When a line below contains the string "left", show that line.
· · · · · · ·
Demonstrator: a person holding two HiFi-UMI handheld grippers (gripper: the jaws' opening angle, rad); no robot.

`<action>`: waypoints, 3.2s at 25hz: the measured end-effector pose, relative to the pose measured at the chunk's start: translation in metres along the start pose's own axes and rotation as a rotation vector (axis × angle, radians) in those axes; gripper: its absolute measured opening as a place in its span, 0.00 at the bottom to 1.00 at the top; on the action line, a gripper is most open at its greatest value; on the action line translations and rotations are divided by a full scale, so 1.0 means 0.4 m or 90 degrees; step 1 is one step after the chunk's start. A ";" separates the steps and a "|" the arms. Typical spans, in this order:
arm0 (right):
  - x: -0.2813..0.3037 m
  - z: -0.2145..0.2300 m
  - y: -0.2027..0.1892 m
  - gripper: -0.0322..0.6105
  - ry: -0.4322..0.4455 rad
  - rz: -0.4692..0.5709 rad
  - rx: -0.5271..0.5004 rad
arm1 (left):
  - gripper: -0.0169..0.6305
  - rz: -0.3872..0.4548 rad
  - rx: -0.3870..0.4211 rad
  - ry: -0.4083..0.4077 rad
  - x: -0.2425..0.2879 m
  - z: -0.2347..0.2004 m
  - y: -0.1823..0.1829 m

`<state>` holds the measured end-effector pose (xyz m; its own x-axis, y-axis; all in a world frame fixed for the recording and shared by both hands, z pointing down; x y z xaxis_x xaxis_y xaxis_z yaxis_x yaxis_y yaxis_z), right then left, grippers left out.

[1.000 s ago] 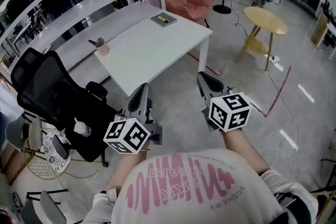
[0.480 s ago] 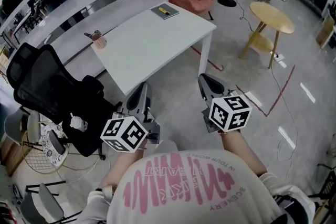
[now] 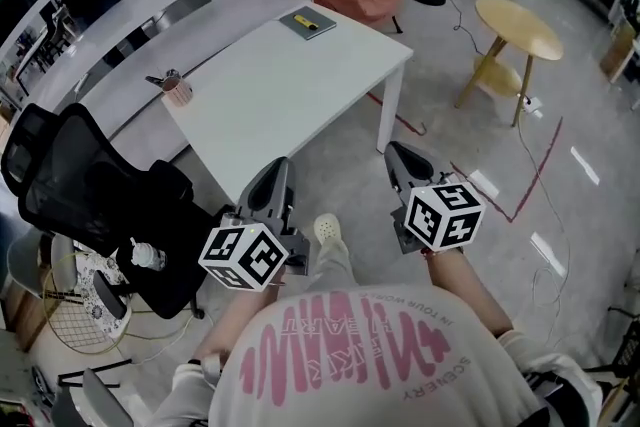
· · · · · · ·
TASK RESPONSE:
arm1 (left):
`<state>` holds the measured end-effector pose (xyz m; its own x-axis, y-axis; all in a world frame fixed for the recording and shared by both hands, z pointing down; x y z xaxis_x xaxis_y xaxis_z yaxis_x yaxis_y yaxis_z), right then left, grippers left out.

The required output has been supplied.